Add back Definition of Player Sides?

When I first created my module, I didn’t need players sides. Me being the OCD developer that I am, I deleted the node (didn’t want any kruft hanging around, nor a retire button in the game for no reason)—assuming I could just add it back later if I ever needed it. Well, now it’s later and my module needs player sides, but there is no option to add the node. Why not? Is there any way for me to get this node back into my module?

I found a rather old post in these forums about some workaround by extracting the module as a .zip file and then editing the buildfile to include the node markup. However, once you extract a module, you can’t package it back up as a working .vmod, as far as I can tell.

Pointers? Would rather not have to re-build my module from the ground up…

I’ve done it a couple times now. If I can get a copy of your module I’ll give it a try.

Jim

Sure you can. I’ve done this countless times.

What OS are you using? If by chance it’s MacOS, that has a not-very-helpful habit of uncompressing a zipfile into a brand new folder, and sometimes people mistakenly think they need to recompress that entire folder to get a module again, which is incorrect. You want the contents of that folder to be at the root level of your zip archive–at a bare minimum, this will be: a buildfile and an images/ directory. There could also be predefined setups and/or documentation if you’ve created those.
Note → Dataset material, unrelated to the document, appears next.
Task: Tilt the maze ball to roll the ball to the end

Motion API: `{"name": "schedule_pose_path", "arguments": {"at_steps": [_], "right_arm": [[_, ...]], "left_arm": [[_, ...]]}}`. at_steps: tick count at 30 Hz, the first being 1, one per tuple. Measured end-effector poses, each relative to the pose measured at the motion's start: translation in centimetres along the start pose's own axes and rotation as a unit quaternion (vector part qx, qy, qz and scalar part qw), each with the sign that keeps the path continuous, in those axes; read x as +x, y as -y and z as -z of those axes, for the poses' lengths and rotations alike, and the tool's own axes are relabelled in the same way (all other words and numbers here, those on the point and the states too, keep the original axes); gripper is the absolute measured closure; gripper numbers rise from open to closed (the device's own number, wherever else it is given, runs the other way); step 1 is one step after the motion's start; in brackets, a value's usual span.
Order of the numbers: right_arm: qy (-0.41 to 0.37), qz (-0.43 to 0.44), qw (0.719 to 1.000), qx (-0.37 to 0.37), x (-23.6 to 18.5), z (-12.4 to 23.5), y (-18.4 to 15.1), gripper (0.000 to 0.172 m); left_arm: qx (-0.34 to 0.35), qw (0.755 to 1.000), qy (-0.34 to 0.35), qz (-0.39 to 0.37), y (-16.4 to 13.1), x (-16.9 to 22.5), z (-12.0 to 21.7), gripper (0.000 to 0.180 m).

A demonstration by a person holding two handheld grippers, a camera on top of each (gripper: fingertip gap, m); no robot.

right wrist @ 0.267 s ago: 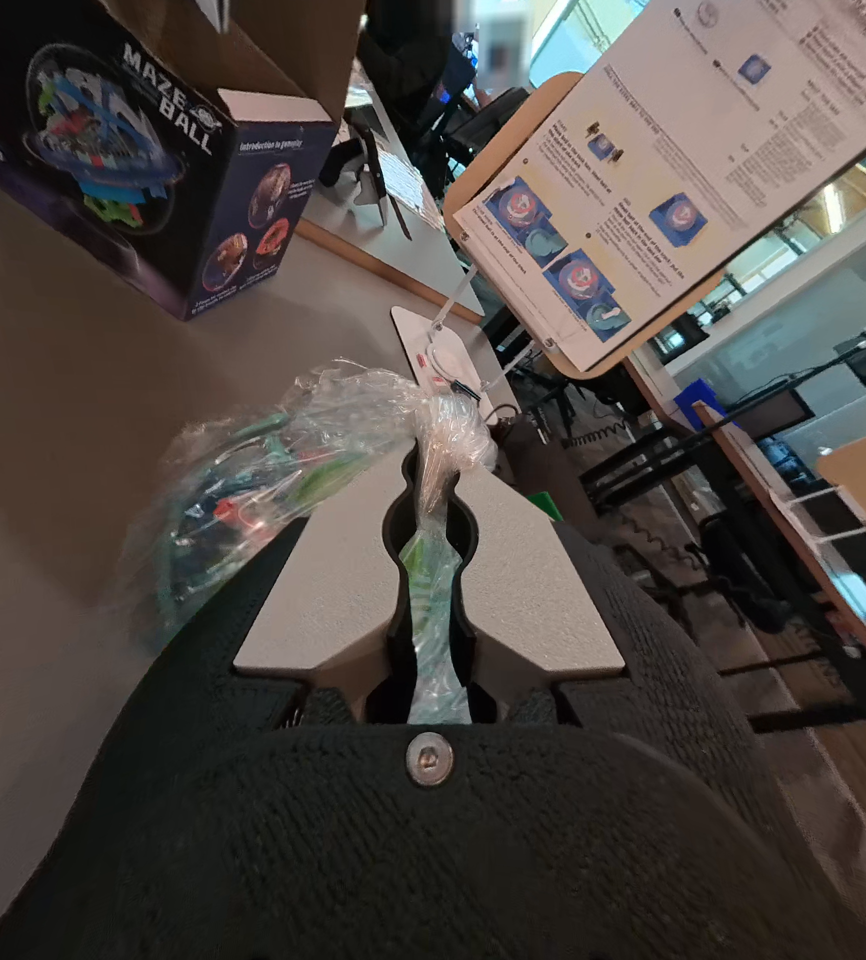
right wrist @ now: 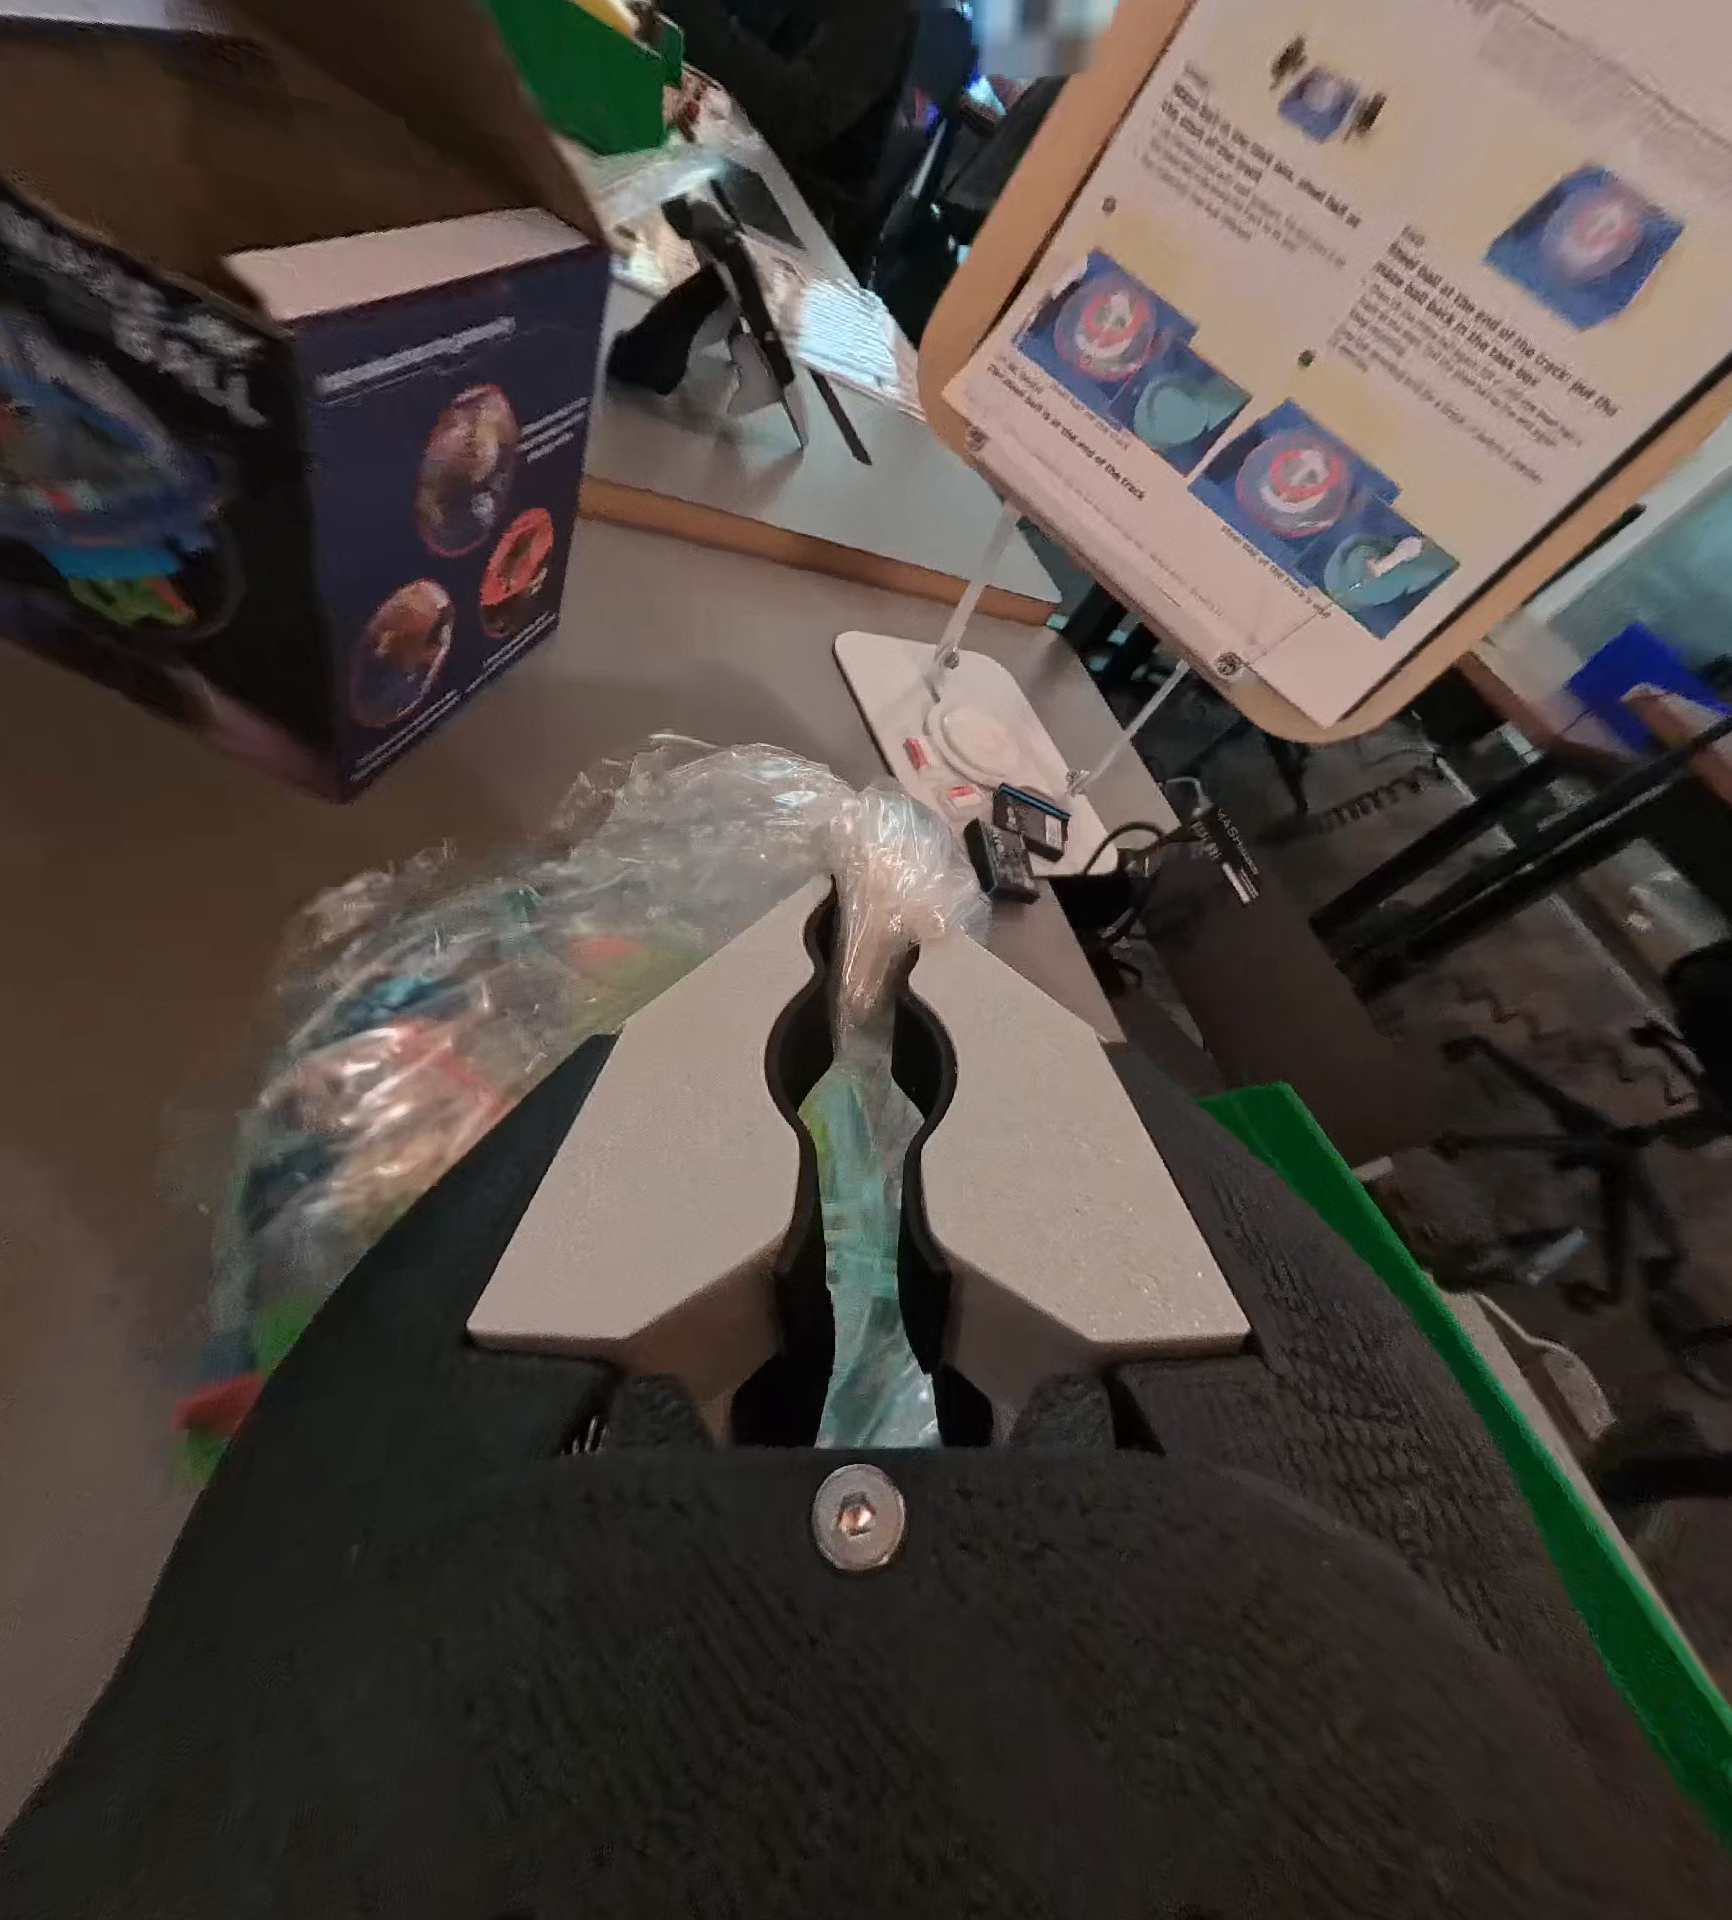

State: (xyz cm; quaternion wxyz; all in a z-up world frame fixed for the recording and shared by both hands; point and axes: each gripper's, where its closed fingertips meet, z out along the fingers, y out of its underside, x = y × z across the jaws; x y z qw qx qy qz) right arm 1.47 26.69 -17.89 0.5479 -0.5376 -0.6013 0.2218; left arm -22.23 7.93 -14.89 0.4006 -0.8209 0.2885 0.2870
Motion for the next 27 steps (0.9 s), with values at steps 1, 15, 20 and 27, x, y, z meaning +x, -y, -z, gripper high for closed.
{"name": "schedule_pose_path", "arguments": {"at_steps": [1,15,20,27], "right_arm": [[-0.002,-0.009,1.000,-0.002,0.7,-1.4,0.3,0.168],[-0.065,0.054,0.993,0.079,-0.6,-7.5,-0.5,0.168],[-0.057,0.081,0.994,0.051,-4.1,-4.6,-5.1,0.167],[-0.100,0.040,0.994,-0.005,-3.7,-2.4,-10.0,0.163]], "left_arm": [[0.014,1.000,0.007,0.014,0.1,0.3,0.7,0.180],[0.184,0.949,0.074,0.247,-2.3,2.5,7.2,0.180],[0.180,0.930,0.091,0.307,-4.7,3.1,6.2,0.180],[0.187,0.901,0.106,0.376,-6.4,3.3,3.8,0.180]]}}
The best course of action is to use a piece of software that obviates the need for changing the file suffix of your module from .vmod to .zip and then back again later. 7zip, WinRAR, and probably plenty of others can easily open zip archives even if they have a non-standard file suffix so you can alter the contents of the archive directly without any file renaming fuss.

First of all, thanks for the replies, both!

I have been trying to re-compress the root folder all of this time. I’ll try just selecting the module contents and compressing those.

WOOP! That worked like a charm! Thanks so much—was really worried I’d have to rebuild the module from the groundup. This saved me days of work.